Your job with the data below: print everything from the line that holds "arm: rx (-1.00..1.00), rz" down to the line that holds "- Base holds", ends included, exactly, and nothing else.

---------- INPUT DATA

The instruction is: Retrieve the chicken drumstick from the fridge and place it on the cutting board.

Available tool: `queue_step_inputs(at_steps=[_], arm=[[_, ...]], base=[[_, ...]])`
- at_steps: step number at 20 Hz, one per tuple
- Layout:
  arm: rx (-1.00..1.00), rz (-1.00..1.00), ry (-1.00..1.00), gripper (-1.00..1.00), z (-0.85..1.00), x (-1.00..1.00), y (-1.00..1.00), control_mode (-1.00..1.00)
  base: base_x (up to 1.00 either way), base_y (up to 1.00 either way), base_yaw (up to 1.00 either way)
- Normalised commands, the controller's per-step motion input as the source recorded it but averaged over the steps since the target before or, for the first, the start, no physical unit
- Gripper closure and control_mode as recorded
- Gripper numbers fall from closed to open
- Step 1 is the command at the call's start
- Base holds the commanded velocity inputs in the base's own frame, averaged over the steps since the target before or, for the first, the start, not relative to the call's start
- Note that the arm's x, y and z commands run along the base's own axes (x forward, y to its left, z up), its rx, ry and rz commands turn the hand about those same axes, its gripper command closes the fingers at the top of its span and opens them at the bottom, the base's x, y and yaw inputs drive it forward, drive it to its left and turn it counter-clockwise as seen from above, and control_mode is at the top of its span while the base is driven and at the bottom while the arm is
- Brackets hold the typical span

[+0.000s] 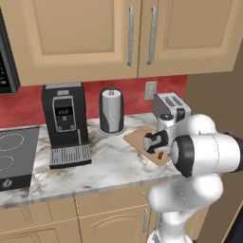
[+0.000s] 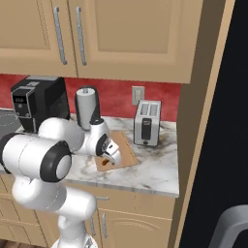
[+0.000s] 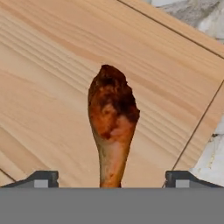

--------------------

**EXERCISE OUTPUT:**
  arm: rx (-1.00..1.00), rz (-1.00..1.00), ry (-1.00..1.00), gripper (-1.00..1.00), z (-0.85..1.00), x (-1.00..1.00), y (-1.00..1.00), control_mode (-1.00..1.00)
  base: base_x (up to 1.00 either way), base_y (up to 1.00 either way), base_yaw (up to 1.00 either way)
- Normalised commands, the controller's per-step motion input as the source recorded it but averaged over the steps since the target before or, for the first, the start, no physical unit
- Gripper closure and control_mode as recorded
- Gripper numbers fall from closed to open
- Step 1 is the command at the call's start
- Base holds the commanded velocity inputs in the base's own frame, averaged over the steps since the target before or, for the first, the start, not relative to the call's start

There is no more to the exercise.